Phum Sambo Café & Eatery: Concrete Frame Turned Green Dining Retreat
Phum Sambo Café & Eatery sits in Phnom Penh, Cambodia, as a restaurant renovation by Khoan + Partners that respects an existing concrete frame. The project turns an abandoned structural shell into a calm, climate-aware destination where wood, greenery, and open-air volumes reshape a once utilitarian grid. Guests read the building’s past while stepping into a gentler present, grounded in local light and tropical air.










Soft tropical light slips through timber slats and hanging vines, laying patterned shadows across cool concrete. From the street, the once bare frame now reads as a porous pavilion, open to air, foliage, and the slow rhythm of daily meals.
This renovation of a restaurant in Phnom Penh, Cambodia, by Khoan + Partners returns to an unfinished structural shell with restraint and precision. Rather than erase the rigid concrete skeleton, the team keeps its grid intact and works around it, using the existing frame as both armature and memory. The project turns an abandoned carcass into a place for gathering, grounding every move in adaptation instead of replacement.
Originally built as a utilitarian structure, the building arrives as exposed slabs, columns, and beams, strong but inert. Khoan + Partners decide that the frame stays; the concrete remains visible, its weight and order forming a clear backdrop for new insertions. The core story revolves around adding warmth, climate performance, and human comfort while keeping the bones legible.
Reframing The Structure
On arrival, diners still read the concrete grid, but its impact softens through careful proportion and layered thresholds. The architects do not thicken the structure or cover it in cladding; they use it as a stable outline for new life. Openings stay generous, allowing air and sightlines to pass through the frame, so circulation feels easy and informal. A simple walk from edge to interior becomes a small sequence of shade, filtered light, and glimpses of vines.
Wood Softens Concrete
Timber arrives as the tactile counterpoint to bare concrete, warming handrails, soffits, and new edges. Operable wooden louvers sit between columns, regulating sunlight and privacy while inviting diners to adjust their surroundings. Railings and cladding in wood reintroduce human scale, so bodies relate to balusters, slats, and grain rather than just large spans and deep beams. One touch on a timber rail, cool in shade, quietly shifts the perception of the whole room.

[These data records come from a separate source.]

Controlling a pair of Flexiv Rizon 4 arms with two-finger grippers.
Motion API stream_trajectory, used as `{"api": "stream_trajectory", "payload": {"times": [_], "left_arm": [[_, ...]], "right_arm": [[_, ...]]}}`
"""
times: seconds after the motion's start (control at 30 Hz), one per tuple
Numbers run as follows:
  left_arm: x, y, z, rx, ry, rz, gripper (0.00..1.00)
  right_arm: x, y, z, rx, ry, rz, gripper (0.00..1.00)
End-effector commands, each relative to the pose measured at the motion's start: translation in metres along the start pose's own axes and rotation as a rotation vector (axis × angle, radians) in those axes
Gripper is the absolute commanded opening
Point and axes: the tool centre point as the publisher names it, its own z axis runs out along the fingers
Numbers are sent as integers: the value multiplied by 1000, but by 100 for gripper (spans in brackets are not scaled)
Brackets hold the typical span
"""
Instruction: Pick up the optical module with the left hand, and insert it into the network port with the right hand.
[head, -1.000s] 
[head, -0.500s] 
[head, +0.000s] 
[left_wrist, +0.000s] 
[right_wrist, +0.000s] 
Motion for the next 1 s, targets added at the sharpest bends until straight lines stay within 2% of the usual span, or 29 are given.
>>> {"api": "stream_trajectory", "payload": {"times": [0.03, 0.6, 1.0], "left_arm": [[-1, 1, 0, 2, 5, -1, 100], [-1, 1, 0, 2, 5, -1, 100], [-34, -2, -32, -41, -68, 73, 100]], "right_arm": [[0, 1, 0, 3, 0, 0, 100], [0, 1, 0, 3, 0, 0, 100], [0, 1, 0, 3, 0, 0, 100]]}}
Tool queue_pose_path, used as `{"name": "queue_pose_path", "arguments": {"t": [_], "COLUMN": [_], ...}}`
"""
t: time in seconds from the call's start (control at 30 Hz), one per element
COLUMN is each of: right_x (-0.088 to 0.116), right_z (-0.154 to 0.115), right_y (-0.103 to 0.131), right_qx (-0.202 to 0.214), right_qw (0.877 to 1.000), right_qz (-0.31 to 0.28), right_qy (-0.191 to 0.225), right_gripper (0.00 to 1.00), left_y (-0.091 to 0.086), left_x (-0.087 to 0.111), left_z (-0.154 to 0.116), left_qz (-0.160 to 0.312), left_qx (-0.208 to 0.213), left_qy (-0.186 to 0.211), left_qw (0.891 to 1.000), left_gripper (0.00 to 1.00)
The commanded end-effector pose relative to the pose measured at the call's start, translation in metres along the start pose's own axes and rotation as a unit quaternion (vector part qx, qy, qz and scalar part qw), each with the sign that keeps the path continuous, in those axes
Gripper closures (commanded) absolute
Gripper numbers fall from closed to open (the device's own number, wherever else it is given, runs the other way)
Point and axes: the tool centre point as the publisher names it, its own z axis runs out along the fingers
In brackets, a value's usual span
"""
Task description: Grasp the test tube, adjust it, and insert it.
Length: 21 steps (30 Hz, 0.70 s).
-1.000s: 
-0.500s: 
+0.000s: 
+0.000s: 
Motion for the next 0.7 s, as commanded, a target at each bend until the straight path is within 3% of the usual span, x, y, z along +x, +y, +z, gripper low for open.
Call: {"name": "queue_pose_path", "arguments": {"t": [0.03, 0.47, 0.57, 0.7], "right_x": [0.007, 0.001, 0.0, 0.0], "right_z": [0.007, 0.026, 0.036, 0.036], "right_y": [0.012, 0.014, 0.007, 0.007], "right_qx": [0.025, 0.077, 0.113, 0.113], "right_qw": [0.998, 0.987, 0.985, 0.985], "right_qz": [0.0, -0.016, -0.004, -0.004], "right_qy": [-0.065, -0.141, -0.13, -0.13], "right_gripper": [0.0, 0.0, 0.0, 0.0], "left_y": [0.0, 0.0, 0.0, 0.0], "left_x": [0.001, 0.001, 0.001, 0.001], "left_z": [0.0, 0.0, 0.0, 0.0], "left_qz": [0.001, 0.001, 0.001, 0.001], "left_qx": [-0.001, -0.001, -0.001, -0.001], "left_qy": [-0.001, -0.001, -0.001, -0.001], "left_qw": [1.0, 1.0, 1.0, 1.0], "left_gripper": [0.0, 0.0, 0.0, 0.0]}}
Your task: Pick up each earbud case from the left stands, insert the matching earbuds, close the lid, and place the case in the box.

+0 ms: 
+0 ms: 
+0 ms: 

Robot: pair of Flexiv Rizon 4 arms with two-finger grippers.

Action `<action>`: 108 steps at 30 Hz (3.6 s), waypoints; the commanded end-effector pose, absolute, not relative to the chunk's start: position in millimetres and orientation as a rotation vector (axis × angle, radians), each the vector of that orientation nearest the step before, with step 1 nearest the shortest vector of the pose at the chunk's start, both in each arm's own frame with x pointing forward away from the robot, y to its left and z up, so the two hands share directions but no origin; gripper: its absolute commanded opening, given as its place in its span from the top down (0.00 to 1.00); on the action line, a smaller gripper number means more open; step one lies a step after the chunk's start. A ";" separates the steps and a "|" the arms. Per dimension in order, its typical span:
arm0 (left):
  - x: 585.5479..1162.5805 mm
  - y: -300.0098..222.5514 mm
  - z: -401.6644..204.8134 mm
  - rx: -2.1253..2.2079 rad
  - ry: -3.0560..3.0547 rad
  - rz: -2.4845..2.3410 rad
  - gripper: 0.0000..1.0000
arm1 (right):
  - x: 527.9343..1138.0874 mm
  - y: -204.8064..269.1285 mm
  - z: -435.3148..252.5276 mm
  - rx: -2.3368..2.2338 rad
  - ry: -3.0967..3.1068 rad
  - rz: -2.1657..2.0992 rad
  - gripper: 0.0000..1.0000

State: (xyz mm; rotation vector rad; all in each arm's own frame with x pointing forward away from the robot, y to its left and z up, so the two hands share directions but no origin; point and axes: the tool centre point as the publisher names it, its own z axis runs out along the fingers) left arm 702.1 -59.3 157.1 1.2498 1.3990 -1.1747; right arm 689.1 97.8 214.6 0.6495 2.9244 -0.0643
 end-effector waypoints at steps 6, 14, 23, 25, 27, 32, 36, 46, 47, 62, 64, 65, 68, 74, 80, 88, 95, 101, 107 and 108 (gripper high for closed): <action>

These wooden elements do more than decorate; they tilt the building toward the climate. Louvers temper hard tropical sun, creating a soft, mottled light that moves across tables throughout the day. Soffits and screens frame views without sealing the perimeter, helping breezes cross the plan and keeping interiors from overheating.
Greenery As Filter
Planting threads directly into the frame, treated as a primary material. Vines descend from slab edges, while climbers wrap columns and beams, turning the grid into a loose trellis. These layers of foliage cool the air before it reaches diners and cast shifting shadows that change from morning to evening. Built mass becomes a support for growth rather than a barrier against it.
Vegetation also blurs the line between restaurant and landscape. Edges soften where leaves cross balustrades, and over time, the structure reads as a living frame, animated by branches and small movements. Greenery works with wood and concrete to mediate temperature, glare, and acoustics in a single, continuous system.
Climate-Ready Dining Levels
At ground level, the restaurant functions as a shaded open-air hall that spills toward the surrounding site. With perimeter walls pulled back, cross-ventilation becomes the main comfort strategy, reducing dependence on mechanical cooling. Diners sit within a thick band of shade, close to plants and filtered daylight. Air moves freely, and the volume feels generous but not overexposed.
The upper floor takes a different but related approach. Here, passive shading, vegetation, and green roof insulation work together to create tempered interiors even under tropical sun. Light enters in softened bands rather than harsh beams, so surfaces remain comfortable to touch. Guests sense the climate, but the building’s layered envelope keeps it gentle.
In the end, the former concrete shell reads as a tranquil pavilion rather than a relic of halted construction. Light, air, wood, and greenery do the quiet work of daily comfort. Phum Sambo Café & Eatery shows how working with an existing frame can yield a more grounded result, where structure, climate, and everyday use align without noise.